The prospects for this technology have wide-ranging applications for the future in a variety of scientific fields. As Parker points out, “Researchers have already built experimental cochlear implants that are able to restore some hearing in the deaf and new vision systems that can restore some sight to the blind, but what we’re working on now is what you’ll see 30 years in the future. This is work that could revolutionize neural prosthetics, for one thing, and give us some pretty amazing biomimetic devices.”

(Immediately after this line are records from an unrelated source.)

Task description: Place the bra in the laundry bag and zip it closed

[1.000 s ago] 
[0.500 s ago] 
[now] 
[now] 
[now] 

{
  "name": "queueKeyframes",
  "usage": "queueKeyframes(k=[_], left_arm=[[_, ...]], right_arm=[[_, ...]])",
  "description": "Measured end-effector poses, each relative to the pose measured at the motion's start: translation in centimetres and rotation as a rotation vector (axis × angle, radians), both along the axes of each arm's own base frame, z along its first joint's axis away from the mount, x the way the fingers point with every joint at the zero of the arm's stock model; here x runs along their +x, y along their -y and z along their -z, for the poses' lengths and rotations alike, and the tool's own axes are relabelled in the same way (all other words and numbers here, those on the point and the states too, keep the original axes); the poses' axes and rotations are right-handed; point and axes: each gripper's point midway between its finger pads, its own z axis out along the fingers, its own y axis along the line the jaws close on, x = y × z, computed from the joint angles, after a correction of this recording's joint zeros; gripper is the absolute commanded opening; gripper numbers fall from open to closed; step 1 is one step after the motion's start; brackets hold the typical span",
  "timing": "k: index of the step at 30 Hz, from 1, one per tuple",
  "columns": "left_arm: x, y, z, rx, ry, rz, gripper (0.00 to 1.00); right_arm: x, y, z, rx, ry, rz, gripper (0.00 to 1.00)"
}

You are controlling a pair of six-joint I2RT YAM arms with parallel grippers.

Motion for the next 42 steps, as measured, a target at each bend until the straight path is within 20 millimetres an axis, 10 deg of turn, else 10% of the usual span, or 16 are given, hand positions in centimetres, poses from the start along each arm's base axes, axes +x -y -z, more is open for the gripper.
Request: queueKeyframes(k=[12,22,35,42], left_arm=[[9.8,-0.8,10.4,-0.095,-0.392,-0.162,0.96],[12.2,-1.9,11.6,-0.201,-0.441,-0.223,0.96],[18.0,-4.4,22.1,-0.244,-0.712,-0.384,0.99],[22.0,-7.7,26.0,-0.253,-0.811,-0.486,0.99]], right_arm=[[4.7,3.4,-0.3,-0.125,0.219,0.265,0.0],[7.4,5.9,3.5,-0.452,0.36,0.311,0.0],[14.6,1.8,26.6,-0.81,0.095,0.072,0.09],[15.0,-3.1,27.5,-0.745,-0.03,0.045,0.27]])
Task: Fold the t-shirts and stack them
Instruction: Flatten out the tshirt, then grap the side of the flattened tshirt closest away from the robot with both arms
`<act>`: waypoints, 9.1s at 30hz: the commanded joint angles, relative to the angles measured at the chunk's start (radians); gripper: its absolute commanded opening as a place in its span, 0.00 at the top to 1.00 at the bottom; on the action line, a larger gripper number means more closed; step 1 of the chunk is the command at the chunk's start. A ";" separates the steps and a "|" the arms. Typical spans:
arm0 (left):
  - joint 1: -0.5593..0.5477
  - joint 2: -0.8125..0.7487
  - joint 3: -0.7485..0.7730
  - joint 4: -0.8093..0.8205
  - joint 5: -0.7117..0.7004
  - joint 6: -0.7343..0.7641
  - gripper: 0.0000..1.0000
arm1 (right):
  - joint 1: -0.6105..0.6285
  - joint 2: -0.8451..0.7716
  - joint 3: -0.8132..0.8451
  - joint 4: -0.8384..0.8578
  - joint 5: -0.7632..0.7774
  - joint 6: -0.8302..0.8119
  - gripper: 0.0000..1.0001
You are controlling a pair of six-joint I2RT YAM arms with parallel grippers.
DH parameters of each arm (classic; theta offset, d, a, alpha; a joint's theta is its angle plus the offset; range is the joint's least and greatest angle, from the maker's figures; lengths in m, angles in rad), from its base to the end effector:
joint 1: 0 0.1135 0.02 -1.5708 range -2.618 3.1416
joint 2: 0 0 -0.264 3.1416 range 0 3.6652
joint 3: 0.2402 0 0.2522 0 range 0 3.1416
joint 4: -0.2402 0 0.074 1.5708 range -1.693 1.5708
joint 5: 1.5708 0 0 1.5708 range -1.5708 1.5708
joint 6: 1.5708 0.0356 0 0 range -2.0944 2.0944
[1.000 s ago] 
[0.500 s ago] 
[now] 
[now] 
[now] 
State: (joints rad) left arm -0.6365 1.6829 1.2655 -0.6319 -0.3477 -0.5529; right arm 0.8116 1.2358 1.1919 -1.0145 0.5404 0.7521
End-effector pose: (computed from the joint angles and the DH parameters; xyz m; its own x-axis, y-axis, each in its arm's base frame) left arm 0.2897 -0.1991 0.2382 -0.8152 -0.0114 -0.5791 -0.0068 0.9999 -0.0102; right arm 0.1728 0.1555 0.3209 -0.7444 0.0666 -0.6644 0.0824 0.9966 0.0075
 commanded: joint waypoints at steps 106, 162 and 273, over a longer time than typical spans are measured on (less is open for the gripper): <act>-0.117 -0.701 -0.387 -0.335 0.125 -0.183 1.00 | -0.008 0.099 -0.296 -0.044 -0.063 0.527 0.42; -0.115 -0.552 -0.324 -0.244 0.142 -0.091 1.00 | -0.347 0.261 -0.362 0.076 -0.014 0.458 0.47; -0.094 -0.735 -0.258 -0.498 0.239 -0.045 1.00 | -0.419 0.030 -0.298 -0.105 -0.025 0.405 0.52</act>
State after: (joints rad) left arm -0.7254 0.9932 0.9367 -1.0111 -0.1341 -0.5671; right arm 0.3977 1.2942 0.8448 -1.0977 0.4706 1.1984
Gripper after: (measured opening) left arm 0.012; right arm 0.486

Finally, to this statement should be appended the word “humanoid robots.” The development of synthetic brain neurons constructed from carbon nanotubes has potentially significant applications to the development of robots in general and humanoid robots in particular. The capability of constructing 3-dimensional circuits at the nanoscale mean will not only result in orders of magnitudes increases in computing power, but will eventually result in scalable applications to the development of robots with human-like levels of cognitive sophistication and agility.
[The animation below shows an artist's conception of a carbon nanotube synapse. The orange nanotubes are PMOS transistors (metal-oxide-field effect transistors with material containing an excess of holes) and the green nanotubes are NMOS transistors (metal-oxide-field effect transistors with material containing an excess of electrons). The red features are metallic interconnections and transistor gates, and the blue features are metallic interconnections. Credit: Khushnood Irani and Alice Parker, University of Southern California]
Tags: carbon nanotubes, human robot interaction, humanoid robot, nanocircuits, nanoelectronics, neuroscience, robotics


Thanks for discussing our work. I should point out that it will be many years before we can build the neural structures we are simulating. Lab work on some simple synapses is just starting!